During this session, for example, Driscoll leads a discussion of the work students did on the Difference of Squares problem: “Can all odd numbers be written as the difference of two perfect squares? Explain why or why not.” In their conversation and on their worksheets, students used several strategies to solve the problem. Some began by calculating the differences between perfect squares—such as 4 – 1 = 3; 9 – 4 = 5; 16 – 9 = 7; 25 – 16 = 9. Another group set up a grid with the perfect squares running across the top and down the left side, and then calculated the difference of every combination of squares.

But there’s one set of calculations on the page that none of the teachers can make sense of at the beginning of the session: “36 – 21 = 15,” with the 15 crossed out. Next to this is written “25 – 21 = 4” and “25 – 4 = 21,” with a check mark next to the 21. Most teachers in the group conclude that the students have misread the problem, since 21 is not a perfect square:

**Teacher 1:** “I think they were thinking that they had to create the perfect squares.”

**Teacher 2:** “Right.
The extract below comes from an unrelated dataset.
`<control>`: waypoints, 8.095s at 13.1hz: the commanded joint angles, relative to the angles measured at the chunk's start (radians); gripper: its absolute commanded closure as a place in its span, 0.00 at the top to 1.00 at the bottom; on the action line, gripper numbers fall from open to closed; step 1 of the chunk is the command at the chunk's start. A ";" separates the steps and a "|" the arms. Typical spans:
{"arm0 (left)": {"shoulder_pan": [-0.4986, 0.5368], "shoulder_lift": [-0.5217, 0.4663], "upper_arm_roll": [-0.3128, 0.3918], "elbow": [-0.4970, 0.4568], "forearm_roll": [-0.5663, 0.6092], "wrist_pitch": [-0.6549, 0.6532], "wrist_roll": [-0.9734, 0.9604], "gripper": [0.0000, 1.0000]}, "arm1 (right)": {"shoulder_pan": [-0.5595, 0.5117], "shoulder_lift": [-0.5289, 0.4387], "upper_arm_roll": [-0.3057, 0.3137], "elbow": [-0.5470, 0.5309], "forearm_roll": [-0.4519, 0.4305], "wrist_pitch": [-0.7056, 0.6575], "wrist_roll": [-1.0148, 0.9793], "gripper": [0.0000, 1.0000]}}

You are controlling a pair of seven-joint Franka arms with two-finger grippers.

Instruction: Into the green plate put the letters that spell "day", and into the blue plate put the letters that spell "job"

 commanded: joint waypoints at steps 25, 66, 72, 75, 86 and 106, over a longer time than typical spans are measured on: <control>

They were really confused about the wording of the problem.”

But after several more minutes of conversation about where the students went wrong, a third teacher offers an alternative explanation:

**Teacher 3:**
“She might have been trying to work backward in a way. She knows that
if you subtract a perfect square, it will be an odd number. So maybe if
she has one perfect square and she subtracts an odd number, her answer
will be a perfect square.”

Another teacher in the group then points to a line in the transcript where a student says, “I did it backwards.” Many in the group now begin to realize that what they had dismissed as a misunderstanding of the problem was actually a very sophisticated strategy: If you can subtract every odd number from at least one perfect square and produce another perfect square, then every odd number can be written as the difference of two squares.

That sort of epiphany comes from having a deep curiosity about student thinking, according to Driscoll. And that mindset can help teachers engage in much deeper mathematical exchanges with their students—as the Turning to the Evidence research project suggests. As they wrestle to understand student thinking, teachers gain more insight into how, where, and why students are drifting off track, as well as when they are on the verge of a breakthrough.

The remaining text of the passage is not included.